## Assignment
Which lines in the records below contain the word "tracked"? Report each of them.

=== Section Start ===

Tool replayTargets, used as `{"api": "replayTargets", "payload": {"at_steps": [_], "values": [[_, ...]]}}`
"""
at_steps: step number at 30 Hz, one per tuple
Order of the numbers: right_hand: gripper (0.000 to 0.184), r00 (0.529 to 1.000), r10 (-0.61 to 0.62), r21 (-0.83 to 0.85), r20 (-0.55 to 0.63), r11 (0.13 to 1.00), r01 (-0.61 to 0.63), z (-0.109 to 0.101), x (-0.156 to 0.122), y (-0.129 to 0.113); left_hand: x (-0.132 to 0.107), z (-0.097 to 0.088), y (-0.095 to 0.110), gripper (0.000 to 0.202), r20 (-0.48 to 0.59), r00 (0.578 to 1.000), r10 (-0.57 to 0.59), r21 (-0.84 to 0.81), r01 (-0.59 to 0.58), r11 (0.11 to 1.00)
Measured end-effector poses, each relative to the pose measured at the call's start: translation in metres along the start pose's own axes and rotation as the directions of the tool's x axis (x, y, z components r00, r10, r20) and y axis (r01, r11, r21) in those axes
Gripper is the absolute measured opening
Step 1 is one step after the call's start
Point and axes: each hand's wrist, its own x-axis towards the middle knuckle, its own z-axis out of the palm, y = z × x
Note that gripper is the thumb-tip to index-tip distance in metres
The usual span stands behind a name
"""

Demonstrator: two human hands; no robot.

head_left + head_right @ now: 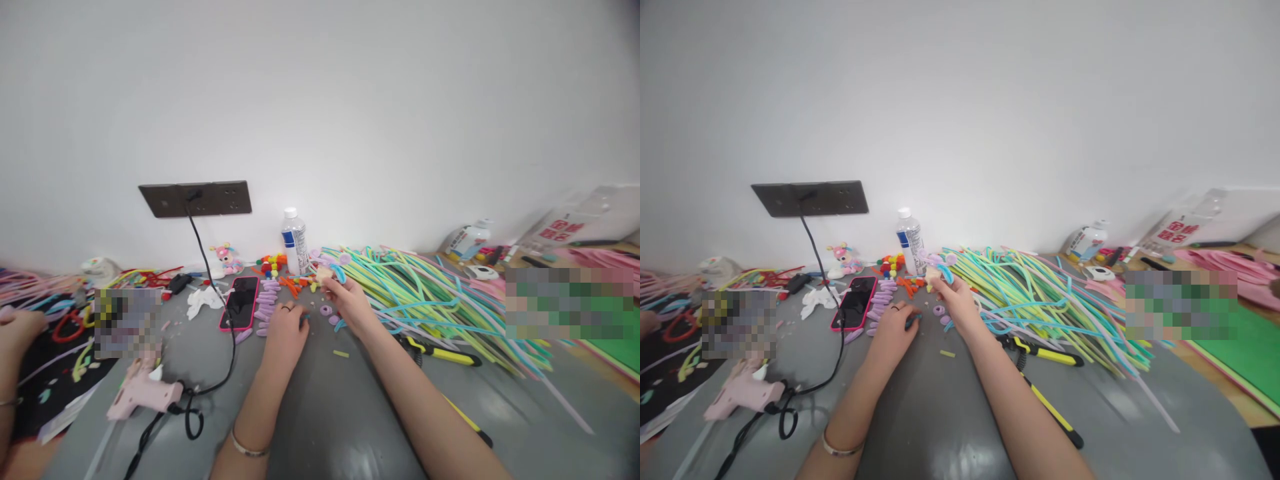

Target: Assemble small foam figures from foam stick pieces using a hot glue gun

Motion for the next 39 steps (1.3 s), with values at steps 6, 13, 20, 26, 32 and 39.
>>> {"api": "replayTargets", "payload": {"at_steps": [6, 13, 20, 26, 32, 39], "values": [[0.042, 1.000, 0.011, 0.012, -0.004, 1.000, -0.011, -0.001, 0.002, 0.001, 0.010, -0.014, 0.007, 0.009, -0.090, 0.984, -0.155, -0.521, 0.086, 0.849], [0.039, 0.999, 0.041, 0.011, 0.020, 0.999, -0.041, -0.001, -0.001, 0.000, 0.011, -0.017, 0.016, 0.047, 0.040, 0.922, -0.386, -0.889, 0.209, 0.407], [0.043, 0.995, 0.085, 0.011, 0.053, 0.996, -0.086, 0.000, -0.004, -0.001, 0.011, -0.017, 0.019, 0.049, 0.104, 0.881, -0.462, -0.896, 0.285, 0.341], [0.042, 0.990, 0.111, 0.002, 0.082, 0.994, -0.112, 0.000, -0.005, 0.001, 0.011, -0.019, 0.024, 0.054, 0.141, 0.873, -0.467, -0.893, 0.316, 0.322], [0.044, 0.984, 0.136, -0.022, 0.115, 0.991, -0.135, 0.001, -0.005, 0.003, 0.010, -0.020, 0.026, 0.054, 0.194, 0.864, -0.465, -0.895, 0.350, 0.278], [0.043, 0.975, 0.149, -0.048, 0.163, 0.988, -0.143, 0.000, -0.005, 0.006, 0.011, -0.019, 0.024, 0.062, 0.188, 0.857, -0.480, -0.913, 0.333, 0.237]]}}
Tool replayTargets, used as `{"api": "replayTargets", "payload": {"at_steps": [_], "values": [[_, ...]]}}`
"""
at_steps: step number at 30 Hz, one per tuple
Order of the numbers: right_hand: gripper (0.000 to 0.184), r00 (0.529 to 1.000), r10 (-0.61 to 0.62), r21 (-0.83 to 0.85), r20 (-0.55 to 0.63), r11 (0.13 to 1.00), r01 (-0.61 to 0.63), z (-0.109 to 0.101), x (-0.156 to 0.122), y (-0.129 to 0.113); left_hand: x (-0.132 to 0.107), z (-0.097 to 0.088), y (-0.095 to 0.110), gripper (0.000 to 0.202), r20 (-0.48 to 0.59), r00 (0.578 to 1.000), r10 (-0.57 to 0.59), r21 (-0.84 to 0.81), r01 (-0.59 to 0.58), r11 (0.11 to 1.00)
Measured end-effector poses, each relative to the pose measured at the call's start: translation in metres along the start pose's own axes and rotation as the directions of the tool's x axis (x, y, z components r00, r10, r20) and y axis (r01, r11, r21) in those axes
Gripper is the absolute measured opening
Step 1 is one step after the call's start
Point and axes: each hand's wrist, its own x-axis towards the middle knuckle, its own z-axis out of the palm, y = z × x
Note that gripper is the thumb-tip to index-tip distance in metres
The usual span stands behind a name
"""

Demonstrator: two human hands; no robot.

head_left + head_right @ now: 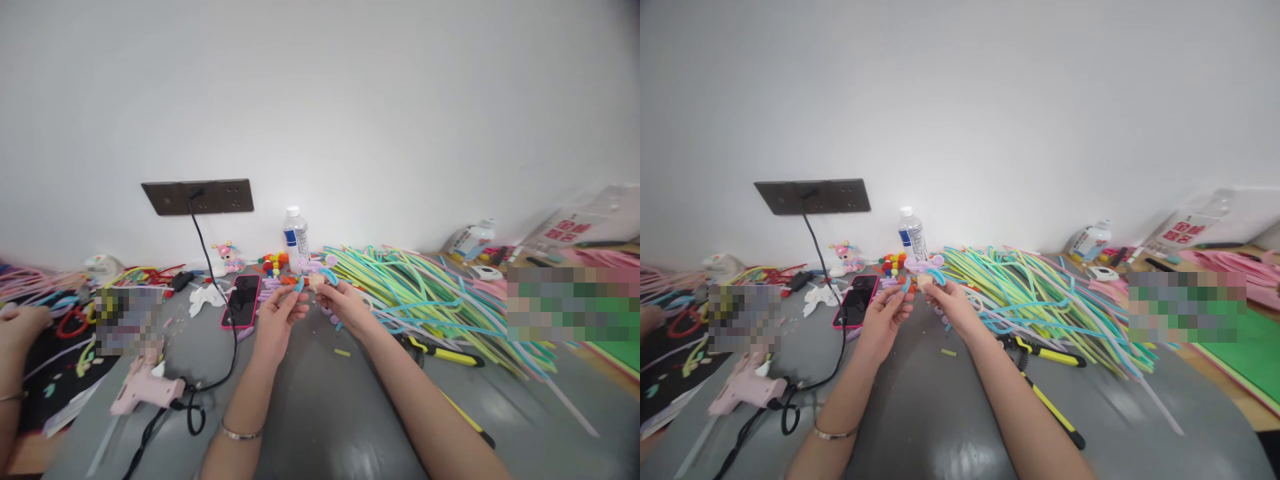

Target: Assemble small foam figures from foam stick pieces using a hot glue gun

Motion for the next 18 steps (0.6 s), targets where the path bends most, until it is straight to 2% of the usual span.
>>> {"api": "replayTargets", "payload": {"at_steps": [6, 10, 14, 18], "values": [[0.041, 1.000, -0.005, -0.007, 0.013, 1.000, 0.005, -0.0016, 0.0006, 0.0014, -0.0013, 0.0001, 0.0012, 0.050, 0.043, 0.999, 0.009, -0.068, -0.006, 0.998], [0.042, 1.000, -0.008, -0.010, 0.016, 1.000, 0.008, -0.0016, 0.0004, 0.0016, -0.0005, 0.0001, 0.0005, 0.051, 0.040, 0.999, 0.025, -0.100, -0.021, 0.995], [0.043, 1.000, -0.011, -0.017, 0.013, 1.000, 0.011, -0.0019, 0.0004, 0.0022, -0.0006, 0.0006, 0.0005, 0.044, 0.062, 0.997, 0.051, -0.125, -0.043, 0.991], [0.041, 1.000, -0.015, -0.030, 0.013, 0.999, 0.016, -0.0024, 0.0009, 0.0035, -0.0012, 0.0007, 0.0016, 0.044, 0.064, 0.997, 0.036, -0.130, -0.027, 0.991]]}}
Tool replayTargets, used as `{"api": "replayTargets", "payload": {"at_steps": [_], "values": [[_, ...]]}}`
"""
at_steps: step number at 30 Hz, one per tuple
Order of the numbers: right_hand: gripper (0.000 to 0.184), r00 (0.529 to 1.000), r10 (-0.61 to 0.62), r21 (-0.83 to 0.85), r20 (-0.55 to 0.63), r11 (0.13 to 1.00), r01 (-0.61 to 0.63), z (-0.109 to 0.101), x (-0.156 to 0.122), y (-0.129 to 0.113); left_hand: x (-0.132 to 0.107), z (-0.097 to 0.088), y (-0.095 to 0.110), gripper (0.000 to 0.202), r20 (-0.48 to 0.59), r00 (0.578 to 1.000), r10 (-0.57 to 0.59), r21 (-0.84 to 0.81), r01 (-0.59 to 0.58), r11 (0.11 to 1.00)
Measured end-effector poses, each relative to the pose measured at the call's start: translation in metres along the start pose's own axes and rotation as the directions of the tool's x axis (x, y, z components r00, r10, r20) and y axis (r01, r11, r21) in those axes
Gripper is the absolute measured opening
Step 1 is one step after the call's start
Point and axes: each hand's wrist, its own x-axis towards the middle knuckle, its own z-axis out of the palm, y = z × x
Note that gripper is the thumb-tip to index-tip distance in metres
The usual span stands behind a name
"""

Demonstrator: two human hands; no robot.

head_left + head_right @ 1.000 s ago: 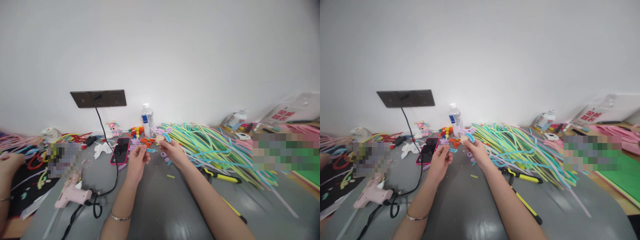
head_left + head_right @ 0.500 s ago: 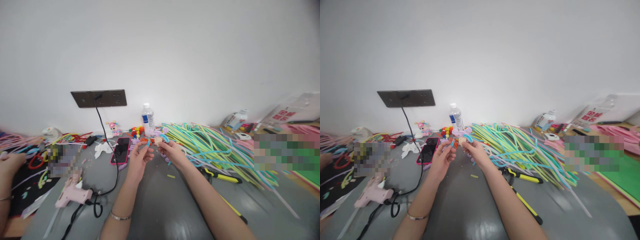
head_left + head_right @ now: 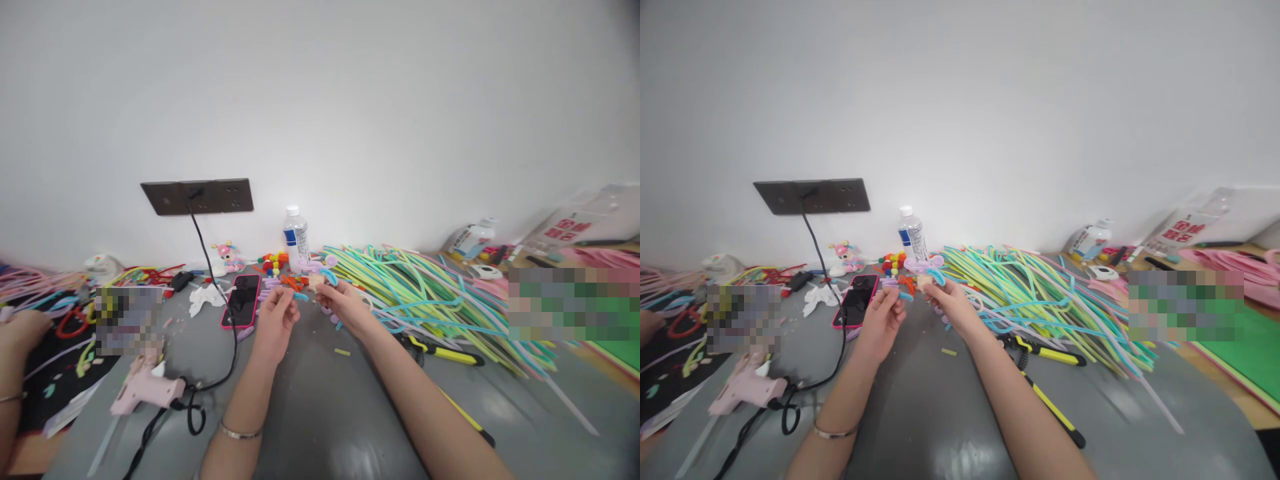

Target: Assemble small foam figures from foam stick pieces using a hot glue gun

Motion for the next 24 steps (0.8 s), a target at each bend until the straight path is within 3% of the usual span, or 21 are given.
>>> {"api": "replayTargets", "payload": {"at_steps": [6, 19, 24], "values": [[0.037, 0.999, -0.016, -0.028, 0.029, 0.999, 0.016, 0.000, 0.001, 0.004, 0.000, 0.000, 0.000, 0.050, -0.031, 0.999, -0.041, 0.016, 0.042, 0.999], [0.032, 0.986, -0.036, -0.032, 0.165, 0.999, 0.042, 0.011, -0.008, -0.005, 0.000, 0.002, -0.001, 0.048, -0.058, 0.998, -0.009, 0.001, 0.009, 1.000], [0.034, 0.988, -0.033, -0.016, 0.149, 0.999, 0.036, 0.012, -0.007, -0.002, 0.001, 0.001, -0.002, 0.049, -0.078, 0.997, 0.013, 0.012, -0.012, 1.000]]}}
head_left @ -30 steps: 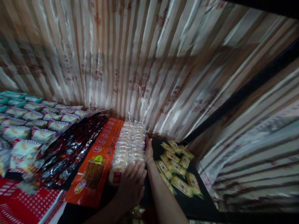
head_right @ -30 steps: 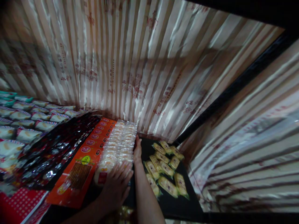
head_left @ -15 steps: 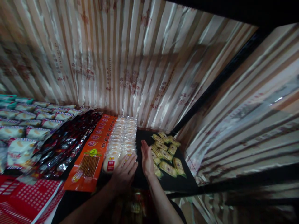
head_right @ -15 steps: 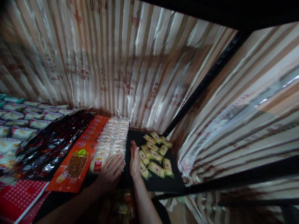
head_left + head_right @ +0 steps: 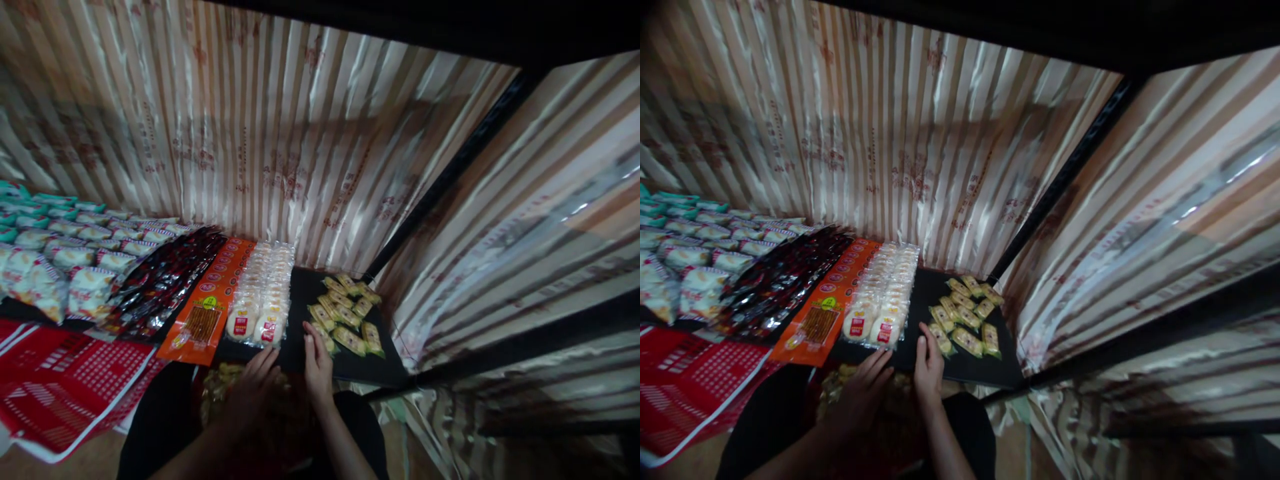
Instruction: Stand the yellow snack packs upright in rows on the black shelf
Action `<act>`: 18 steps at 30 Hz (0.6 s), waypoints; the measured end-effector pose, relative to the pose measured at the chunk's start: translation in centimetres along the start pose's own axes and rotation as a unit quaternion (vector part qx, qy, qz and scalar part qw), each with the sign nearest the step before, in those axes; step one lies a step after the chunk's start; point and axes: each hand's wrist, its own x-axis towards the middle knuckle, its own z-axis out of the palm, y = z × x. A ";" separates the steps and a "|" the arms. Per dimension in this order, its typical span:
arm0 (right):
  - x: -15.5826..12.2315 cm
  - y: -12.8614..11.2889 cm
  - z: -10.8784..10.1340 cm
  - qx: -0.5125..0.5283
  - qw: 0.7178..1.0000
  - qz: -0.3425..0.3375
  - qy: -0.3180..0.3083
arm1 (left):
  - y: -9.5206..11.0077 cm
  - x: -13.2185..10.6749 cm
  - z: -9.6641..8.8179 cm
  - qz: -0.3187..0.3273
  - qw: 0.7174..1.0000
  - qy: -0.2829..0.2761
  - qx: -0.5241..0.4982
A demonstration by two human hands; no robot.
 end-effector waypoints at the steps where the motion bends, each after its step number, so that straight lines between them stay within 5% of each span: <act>1: -0.1 -0.1 -0.8 -0.046 0.998 -0.038 -0.001 | 0.7 -0.6 -0.2 -0.007 1.000 -0.011 -0.009; 5: 0.2 -0.2 -4.1 -0.209 0.964 -0.163 0.003 | 3.0 -1.5 -0.8 -0.058 0.997 -0.055 -0.018; 10: -0.2 0.1 -7.0 -0.300 0.930 -0.211 0.027 | 3.5 -1.0 -0.3 -0.139 0.989 -0.033 0.036; 18: -3.6 0.9 -5.3 -0.262 0.948 -0.168 -0.065 | 1.8 0.4 1.4 -0.176 0.983 -0.007 0.057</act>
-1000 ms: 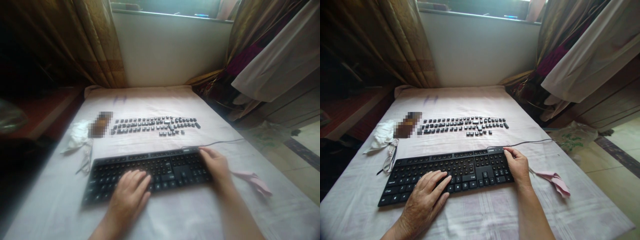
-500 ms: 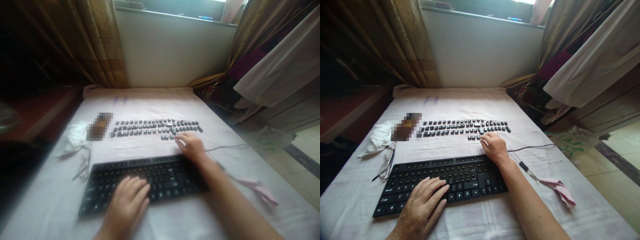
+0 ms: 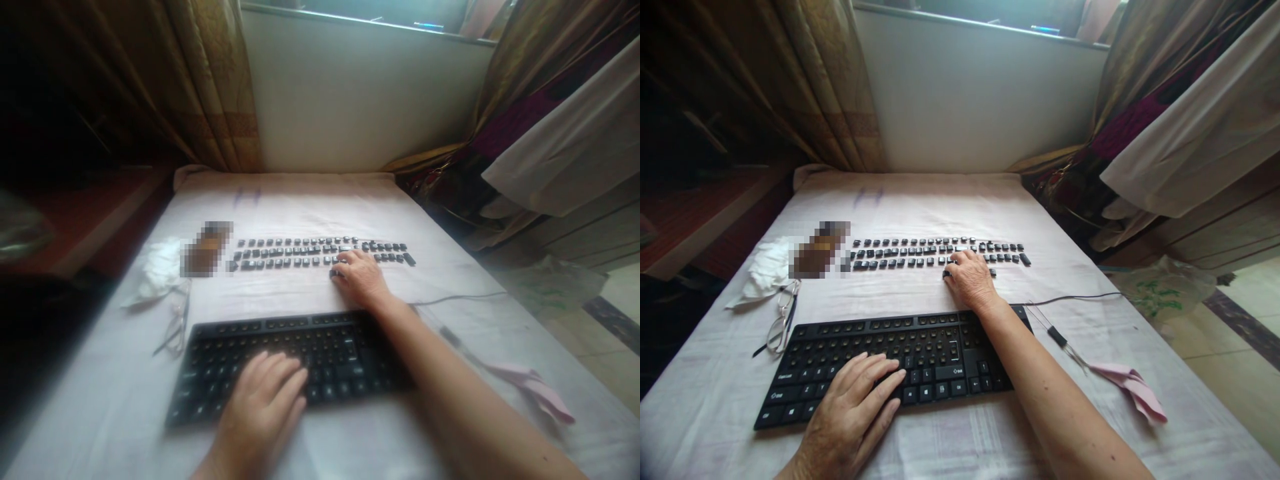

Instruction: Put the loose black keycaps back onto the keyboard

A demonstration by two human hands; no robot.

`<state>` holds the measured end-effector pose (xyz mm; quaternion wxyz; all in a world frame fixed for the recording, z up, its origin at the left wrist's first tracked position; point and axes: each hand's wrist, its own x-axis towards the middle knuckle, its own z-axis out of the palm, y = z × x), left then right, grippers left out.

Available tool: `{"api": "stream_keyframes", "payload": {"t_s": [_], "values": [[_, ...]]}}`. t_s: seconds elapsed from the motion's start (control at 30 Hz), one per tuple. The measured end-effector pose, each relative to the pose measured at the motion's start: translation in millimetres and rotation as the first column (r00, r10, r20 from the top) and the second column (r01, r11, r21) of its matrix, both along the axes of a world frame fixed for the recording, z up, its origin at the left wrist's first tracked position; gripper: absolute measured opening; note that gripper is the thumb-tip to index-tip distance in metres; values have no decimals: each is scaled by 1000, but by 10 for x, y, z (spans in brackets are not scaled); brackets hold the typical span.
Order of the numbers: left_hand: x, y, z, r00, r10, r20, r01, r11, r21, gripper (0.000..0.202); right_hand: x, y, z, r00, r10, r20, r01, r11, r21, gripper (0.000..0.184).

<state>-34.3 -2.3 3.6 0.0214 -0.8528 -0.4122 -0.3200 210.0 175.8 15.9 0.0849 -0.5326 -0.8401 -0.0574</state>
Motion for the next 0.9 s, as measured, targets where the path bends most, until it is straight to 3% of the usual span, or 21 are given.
{"api": "stream_keyframes", "payload": {"t_s": [0.3, 0.43, 0.57, 0.7, 0.9], "values": [[12, -16, -2, 1000, 15, 6, -15, 1000, 0, 25, -63, -57, 75, 998, -3, -62, 3, 1000, 2, 14], [6, -15, -1, 1000, 13, -14, -13, 1000, -1, 25, -21, -416, 215, 947, 17, -320, -16, 1000, 4, 12], [14, -29, -11, 1000, 5, -20, -5, 1000, 1, 24, -36, -962, 289, 857, 41, -514, -181, 957, -225, 11], [46, -56, -15, 999, 3, -35, -2, 1000, 6, 24, -154, -1261, 237, 851, 111, -514, -307, 898, -315, 12], [97, -83, -1, 998, 23, -63, -23, 1000, -3, 28, -254, -1280, 160, 880, 93, -465, -267, 908, -323, 14]]}}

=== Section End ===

## Finished task
`<state>` holds the measured end-effector pose (xyz mm; quaternion wxyz; all in a world frame fixed for the recording, z up, its origin at the left wrist's first tracked position; point and axes: each hand's wrist, its own x-axis towards the middle knuckle, its own z-axis out of the palm, y = z × x), left then right, grippers left out.
Available tool: `{"api": "stream_keyframes", "payload": {"t_s": [_], "values": [[_, ...]]}}`. t_s: seconds elapsed from the motion's start (control at 30 Hz), one per tuple. The measured end-effector pose, each relative to the pose measured at the motion's start: translation in millimetres and rotation as the first column (r00, r10, r20 from the top) and the second column (r01, r11, r21) of its matrix, both along the axes of a world frame fixed for the recording, z up, its origin at the left wrist's first tracked position; gripper: absolute measured opening; note that gripper is the thumb-tip to index-tip distance in metres; values have no decimals: each is scaled by 1000, but by 10 for x, y, z (spans in brackets are not scaled); brackets hold the typical span.

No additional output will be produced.